As laymen, some will argue why tessellation happens before culling, and the answer is simple, the result of tessellation will be off wildly. A single wired frame may appears to be multiple, seperate wired frames due to the objects at the front. Trying to tessellate the whole sence will fuse objects together. So to really prevent tessellation, 2 culling must occur while the first culling is not really a culling(the technique used is not the same). As to the actually tessellation, not only it needs the model that needs to be tessellated, but all models that are in front of this models, and they must be tessellated in order to ensure accuracy. This method will result in a better looking wired frame as a whole, but not necessary faster. The key factors are, is the running time saved by not tessellating things that are not visible + culling + the time to figure out the pixels/polygons that are not blocked more than to tessellate everything that is to be tesselated independently? How much more work does it need at the design stages(clipping is one of the things that designers must take care off. You don't want your toons arm somehow disconnected from the body while swinging the sword).
As you can see, the more I go on, the more complicated it will get and the fundamental question is still not answered. It is or is it not better to tesselate the invisible ocean.
It does waste computation. This has been proven by altering the water quality setting and observing a performance change in areas where no water is visible.
We don’t see invisible ground and building meshes in the ocean do we? Of course not, because the map data doesn’t contain it. They don’t stick ground and buildings into the ocean areas when they build the maps. The same should apply for the ocean in ground areas.

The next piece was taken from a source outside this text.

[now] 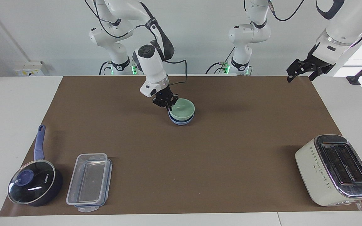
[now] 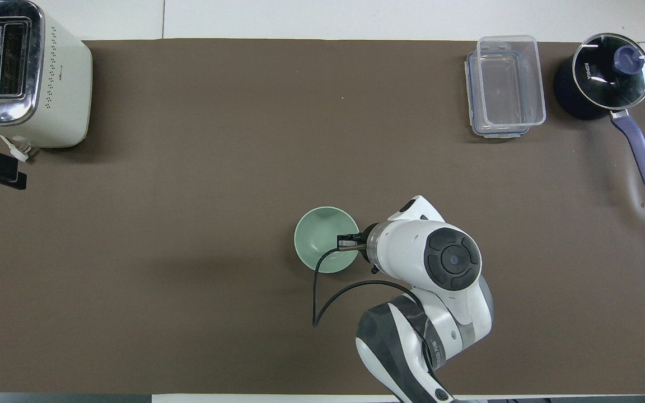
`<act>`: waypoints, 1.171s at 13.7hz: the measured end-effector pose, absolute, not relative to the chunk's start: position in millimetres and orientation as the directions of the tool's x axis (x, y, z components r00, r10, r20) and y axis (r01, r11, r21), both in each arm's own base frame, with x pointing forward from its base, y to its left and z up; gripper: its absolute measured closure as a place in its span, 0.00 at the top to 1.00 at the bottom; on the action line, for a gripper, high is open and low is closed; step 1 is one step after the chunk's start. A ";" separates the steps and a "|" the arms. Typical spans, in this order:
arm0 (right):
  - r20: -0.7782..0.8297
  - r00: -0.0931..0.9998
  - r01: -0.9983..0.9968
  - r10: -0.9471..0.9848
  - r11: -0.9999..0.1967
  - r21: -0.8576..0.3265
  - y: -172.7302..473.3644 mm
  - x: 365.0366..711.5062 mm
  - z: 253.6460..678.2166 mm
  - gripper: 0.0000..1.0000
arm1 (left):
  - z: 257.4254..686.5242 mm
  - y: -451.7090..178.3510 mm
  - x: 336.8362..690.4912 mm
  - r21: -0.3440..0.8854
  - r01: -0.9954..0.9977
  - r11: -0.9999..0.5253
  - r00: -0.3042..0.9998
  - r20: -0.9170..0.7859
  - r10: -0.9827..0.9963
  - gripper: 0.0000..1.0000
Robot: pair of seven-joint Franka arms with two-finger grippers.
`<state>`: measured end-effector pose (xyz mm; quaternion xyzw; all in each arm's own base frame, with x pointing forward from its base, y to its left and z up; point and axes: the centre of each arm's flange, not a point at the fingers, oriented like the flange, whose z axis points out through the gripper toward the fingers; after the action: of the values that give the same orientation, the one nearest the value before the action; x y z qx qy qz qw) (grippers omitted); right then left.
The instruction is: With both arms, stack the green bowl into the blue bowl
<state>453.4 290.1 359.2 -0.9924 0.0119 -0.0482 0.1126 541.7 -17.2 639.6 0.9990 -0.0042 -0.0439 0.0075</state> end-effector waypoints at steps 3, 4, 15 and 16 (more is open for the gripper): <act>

If it is okay for you, you can swich tesselation on and off while you play. If you have quick fingers, the average FPS will increase by switching it manually.
To answer the second part of your question, there are no buildings behind the ocean, so there are no wireframe of buildings. Crytek could have made mesh for the seabed to make ocean look even more realistic, and the wired frame of the seabed will still be there even if it is not visible. If they do however, it really doesn't resolve the original problem we started with, why tesselate things user won't see? Well, that really isn't a problem as we don't see what goes through RAM, CPU and GPU anyways. The question is, is there another way that produces the same scene without unnecessary tesselation, and the answer is yes, do not tessellate dynamically. This is not the what you are going after. What you are really going after is, will applying tessellation only on the parts that are visible through the viewport faster than applying tessellation everything? The time to figure out which polygon is visible to user, figure out which model this polygon belongs to, find adjustment polygon from this model, tessellate, reattach to the original non-tessellated model for each model that is within the scene, for each and every single frame, does not sound faster to me although the wired frame may look better.